Of the 15 research houses surveyed, 10 are expecting a 25-basis point hike in the overnight policy rate (OPR) to 3.25%.

United Overseas Bank Ltd head of research and investor relations, Jimmy Koh, expects BNM to raise the OPR by another 25bps to 3.25%, and the statutory reserve requirement (SRR) by another 1%. He also said there is a fairly good chance that the central bank would allow the ringgit to strengthen.

AmResearch Sdn Bhd expects BNM to maintain the OPR at 3% to sustain domestic demand against a backdrop of a weaker global economic landscape which may hurt exports.

However, it is anticipated the central bank raise the SRR by 1% to mitigate the build-up in liquidity which may further inflate asset prices, according to the economist.

"BNM may be looking at external conditions," he told The Edge Financial Daily on Wednesday.

He said BNM could be mindful of softer global economic growth in developed markets such as the US and Europe, and at the same time, factor in lower inflation expectations due to stabilising global commodity prices.

"We (AmResearch) are looking at slowing GDP growth Malaysia in the second quarter," he added.

AmResearch did not participate in the Bloomberg survey.

During the last MPC meeting in May BNM raised the OPR by 25bps from 2.75% to 3%. The central bank indicated that its future stance on monetary policy would depend on its assessment of risks to growth and inflation prospects.

It also increased the SRR from 2% to 3% at the May meeting. SRR is the interest-free deposit which financial institutions have to place with BNM.

HSBC Global Research in an update on Wednesday said, "With the unsettled global economic climate and supply chain disruptions having a visible impact on export data, it could be easy to come to the conclusion that BNM will not raise rates on July 7. We disagree. We look for another 25bps increase in Malaysia's policy rate tomorrow, with the central bank then remaining on hold for the rest of the year."

Malaysian exports have weakened to 5.4% in May from a year earlier, dragged down by slower sales of electrical and electronic (E&E) products, commodities, and non-E&E items. Imports also rose at a weaker rate of 5.6% as the country purchased less capital and intermediate goods.

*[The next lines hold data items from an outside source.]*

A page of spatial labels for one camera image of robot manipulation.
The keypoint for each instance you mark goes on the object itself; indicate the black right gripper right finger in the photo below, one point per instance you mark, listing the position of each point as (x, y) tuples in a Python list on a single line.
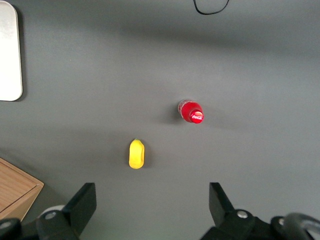
[(225, 222)]

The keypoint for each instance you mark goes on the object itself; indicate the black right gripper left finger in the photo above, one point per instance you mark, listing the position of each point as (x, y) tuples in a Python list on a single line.
[(75, 215)]

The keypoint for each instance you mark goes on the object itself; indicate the cream plastic tray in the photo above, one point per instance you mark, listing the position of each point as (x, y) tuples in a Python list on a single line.
[(8, 50)]

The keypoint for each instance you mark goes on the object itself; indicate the wooden drawer cabinet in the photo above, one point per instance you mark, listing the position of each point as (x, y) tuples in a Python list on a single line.
[(15, 185)]

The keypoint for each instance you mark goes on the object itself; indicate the yellow lemon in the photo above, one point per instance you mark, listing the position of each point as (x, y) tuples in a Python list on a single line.
[(136, 155)]

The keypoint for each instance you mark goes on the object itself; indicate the red cola bottle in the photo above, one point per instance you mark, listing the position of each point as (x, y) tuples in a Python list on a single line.
[(191, 112)]

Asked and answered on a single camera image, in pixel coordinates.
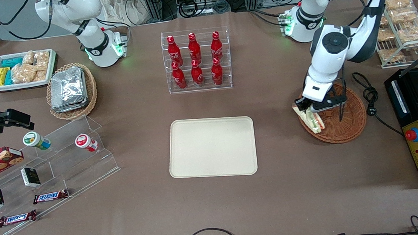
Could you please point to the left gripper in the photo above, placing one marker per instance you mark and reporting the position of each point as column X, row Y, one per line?
column 301, row 103

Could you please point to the sandwich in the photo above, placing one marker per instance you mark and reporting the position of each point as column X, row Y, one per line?
column 312, row 121

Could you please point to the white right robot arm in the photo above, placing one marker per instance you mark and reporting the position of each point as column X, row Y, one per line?
column 71, row 12

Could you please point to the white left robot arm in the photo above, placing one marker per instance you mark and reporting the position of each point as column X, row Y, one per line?
column 333, row 42

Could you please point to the brown wicker basket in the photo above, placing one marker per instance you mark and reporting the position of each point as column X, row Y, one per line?
column 350, row 128

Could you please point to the light wicker basket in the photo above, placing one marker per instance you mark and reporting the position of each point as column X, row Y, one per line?
column 91, row 90

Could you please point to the cream plastic tray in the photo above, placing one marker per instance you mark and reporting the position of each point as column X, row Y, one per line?
column 211, row 147

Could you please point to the green lidded cup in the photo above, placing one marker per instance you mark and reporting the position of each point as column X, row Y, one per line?
column 33, row 139

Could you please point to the teal snack pack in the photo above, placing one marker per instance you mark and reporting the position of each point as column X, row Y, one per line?
column 8, row 77
column 12, row 62

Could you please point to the clear bag of crackers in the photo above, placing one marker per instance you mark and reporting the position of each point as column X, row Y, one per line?
column 42, row 60
column 40, row 75
column 23, row 73
column 28, row 57

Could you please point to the yellow snack pack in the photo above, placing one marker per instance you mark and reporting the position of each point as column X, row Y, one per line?
column 0, row 76

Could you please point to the silver foil packet stack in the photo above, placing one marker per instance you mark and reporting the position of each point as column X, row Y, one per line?
column 68, row 88

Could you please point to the white plastic bin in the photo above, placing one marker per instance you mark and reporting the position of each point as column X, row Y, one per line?
column 51, row 67

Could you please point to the red lidded cup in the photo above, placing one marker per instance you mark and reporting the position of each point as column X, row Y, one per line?
column 84, row 141

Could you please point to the clear acrylic tiered stand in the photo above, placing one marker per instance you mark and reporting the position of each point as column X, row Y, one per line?
column 73, row 171

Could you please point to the Snickers chocolate bar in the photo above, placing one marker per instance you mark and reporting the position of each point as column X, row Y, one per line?
column 51, row 196
column 16, row 218

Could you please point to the bag of fried snacks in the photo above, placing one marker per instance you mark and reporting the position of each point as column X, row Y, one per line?
column 413, row 31
column 397, row 0
column 391, row 55
column 386, row 34
column 404, row 15
column 383, row 21

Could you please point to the red cola bottle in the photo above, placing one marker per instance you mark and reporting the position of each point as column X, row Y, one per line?
column 197, row 76
column 194, row 48
column 179, row 78
column 217, row 46
column 217, row 74
column 174, row 51

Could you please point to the clear acrylic bottle rack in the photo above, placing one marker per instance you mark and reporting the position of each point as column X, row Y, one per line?
column 206, row 87

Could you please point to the white cloth bag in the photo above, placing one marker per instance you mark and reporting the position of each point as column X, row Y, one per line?
column 123, row 7

In April, Malaysian exports grew 11% from a year earlier, while imports expanded 9.4% Economists said lower imports of capital goods suggested that business spending could slow down in the coming months while the decline in intermediate goods purchases indicated that the country's exports might ease going forward. In May, the country's inflation, as measured by the consumer price index, rose 3.3% from a year earlier.

The world economy is still clouded by concerns over the European sovereign debt crisis, according to economists, weak recovery in the US and monetary tightening in China. In Europe, sovereign debt downgrades in countries like Spain, Portugal and Greece have battered confidence in Europe, a key market for Asian goods.

CIMB Economic Research said in a recent report, "With the balance of risk tilted towards downside for the growth outlook, tempered by persistent external headwinds, we expect Bank Negara Malaysia to make a careful assessment whether the slowing growth is transitory or of a more fundamental nature at the coming MPC meeting on July 7 (today)."

It also highlighted the governor's comment in an interview that, "We have raised rates and we don't want an overreaction that produces an over-adjustment." The ringgit ended lower on Wednesday at RM3.0106 to the US dollar compared to RM3.003 on Monday on the back of news that China may see further policy tightening.

The ringgit had gained earlier in the week on expectation of another rate hike.